Aggregate Nodes

Aggregate nodes group records by one or more fields and compute summary values using CXL aggregate functions. They consume all input records in a group before emitting a single summary record per group.

Basic structure

- type: aggregate
  name: dept_totals
  input: employees
  config:
    group_by: [department]
    cxl: |
      emit total_salary = sum(salary)
      emit headcount = count(*)
      emit avg_salary = avg(salary)

Group-by fields pass through automatically – you do not need to emit them. In this example, the output records contain department, total_salary, headcount, and avg_salary.

Group-by fields

The group_by: field is a list of field names from the input schema. Records sharing the same values for all group-by fields are placed in the same group.
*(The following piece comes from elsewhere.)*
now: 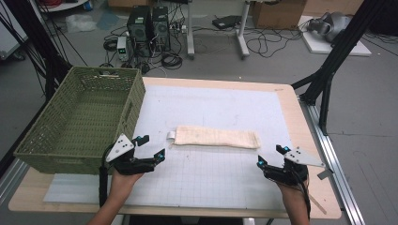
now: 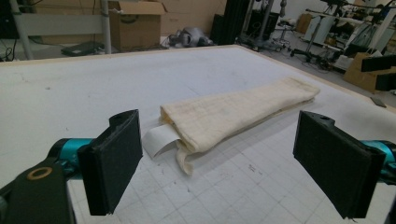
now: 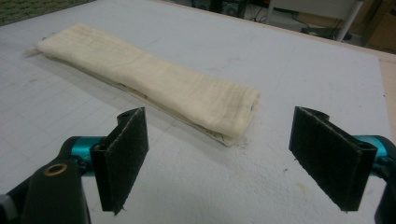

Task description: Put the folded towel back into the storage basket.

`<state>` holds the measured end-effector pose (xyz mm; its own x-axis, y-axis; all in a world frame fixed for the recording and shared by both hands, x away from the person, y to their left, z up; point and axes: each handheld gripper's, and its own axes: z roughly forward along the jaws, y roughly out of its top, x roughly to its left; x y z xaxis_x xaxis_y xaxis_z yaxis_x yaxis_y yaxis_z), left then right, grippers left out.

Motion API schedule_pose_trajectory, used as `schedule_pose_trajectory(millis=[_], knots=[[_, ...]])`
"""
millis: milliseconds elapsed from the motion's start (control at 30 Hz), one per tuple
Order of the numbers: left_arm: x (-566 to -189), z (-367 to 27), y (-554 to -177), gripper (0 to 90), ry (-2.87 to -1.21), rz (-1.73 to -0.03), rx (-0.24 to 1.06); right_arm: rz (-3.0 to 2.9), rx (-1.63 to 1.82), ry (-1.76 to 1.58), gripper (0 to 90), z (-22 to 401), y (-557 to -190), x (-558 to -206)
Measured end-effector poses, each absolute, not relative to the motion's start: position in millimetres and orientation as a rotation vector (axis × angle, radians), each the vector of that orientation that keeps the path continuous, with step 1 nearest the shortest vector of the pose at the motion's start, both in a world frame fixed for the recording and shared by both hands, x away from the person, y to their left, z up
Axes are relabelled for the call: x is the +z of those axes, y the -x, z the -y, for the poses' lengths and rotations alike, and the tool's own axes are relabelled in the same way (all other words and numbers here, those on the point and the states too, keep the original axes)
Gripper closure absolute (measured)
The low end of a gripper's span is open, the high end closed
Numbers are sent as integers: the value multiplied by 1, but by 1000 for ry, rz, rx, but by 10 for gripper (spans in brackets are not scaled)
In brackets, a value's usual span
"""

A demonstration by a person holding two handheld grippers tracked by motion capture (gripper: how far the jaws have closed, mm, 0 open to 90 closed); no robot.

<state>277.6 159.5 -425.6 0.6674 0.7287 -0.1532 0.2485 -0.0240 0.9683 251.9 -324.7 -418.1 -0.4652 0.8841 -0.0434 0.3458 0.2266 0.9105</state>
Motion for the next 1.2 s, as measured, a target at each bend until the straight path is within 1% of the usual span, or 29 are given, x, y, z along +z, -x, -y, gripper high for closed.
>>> schedule_pose_trajectory(millis=[200, 467, 567, 667, 767, 933, 1000, 1200], knots=[[-426, -157, -277, 159, -1593, -809, 447, -1916, 1216, -1146, 183, 328, -250, -418], [-423, -157, -276, 161, -1592, -781, 470, -1915, 1212, -1165, 182, 327, -249, -417], [-422, -156, -275, 160, -1581, -739, 503, -1922, 1206, -1160, 182, 327, -250, -418], [-423, -155, -276, 160, -1596, -744, 528, -1927, 1202, -1161, 182, 326, -251, -418], [-423, -155, -277, 160, -1606, -762, 516, -1932, 1198, -1153, 182, 326, -252, -419], [-422, -157, -278, 159, -1581, -780, 454, -1936, 1208, -1136, 177, 324, -251, -419], [-422, -156, -278, 159, -1580, -792, 447, -1937, 1212, -1132, 164, 324, -251, -419], [-417, -154, -278, 159, -1573, -797, 448, -1946, 1197, -1134, 164, 323, -251, -420]])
    group_by: [region, department]
    cxl: |
      emit total_salary = sum(salary)
      emit max_salary = max(salary)

This produces one output record per unique (region, department) combination.

Global aggregation

An empty group_by list treats the entire input as a single group, producing exactly one output record:

- type: aggregate
  name: grand_totals
  input: orders
  config:
    group_by: []
    cxl: |
      emit grand_total = sum(amount)
      emit record_count = count(*)
      emit avg_order = avg(amount)

Aggregate functions

The following aggregate functions are available in CXL:

Function	Description
`sum(field)`	Sum of all values in the group
`count(*)`	Number of records in the group
`avg(field)`	Arithmetic mean
`min(field)`	Minimum value
`max(field)`	Maximum value
`collect(field)`	Collect all values into an array
`weighted_avg(value, weight)`	Weighted average

Strategy hint

The strategy: field controls how aggregation is executed:

- type: aggregate
  name: totals
  input: sorted_data
  config:
    group_by: [account_id]
    strategy: streaming
    cxl: |
      emit total = sum(amount)

Strategy	Behavior
`auto`	Default. The optimizer chooses based on whether the input is provably sorted for the group-by keys.
`hash`	Force hash aggregation. Works on any input ordering. Holds all groups in memory (with disk spill if memory budget is exceeded).
`streaming`	Require streaming aggregation. Processes one group at a time with O(1) memory per group. Compile-time error if the input is not provably sorted for the group-by keys.

When to use streaming

If your source declares a sort_order: that covers the group-by fields, the optimizer will automatically choose streaming aggregation. Use strategy: streaming as an explicit assertion – it turns a silent fallback to hash aggregation into a compile error, which is useful for catching sort-order regressions.

When to use hash

Hash aggregation works on unsorted input and is the safe default. It uses more memory but handles any data ordering. Memory-aware disk spill kicks in when RSS approaches the pipeline’s memory.limit.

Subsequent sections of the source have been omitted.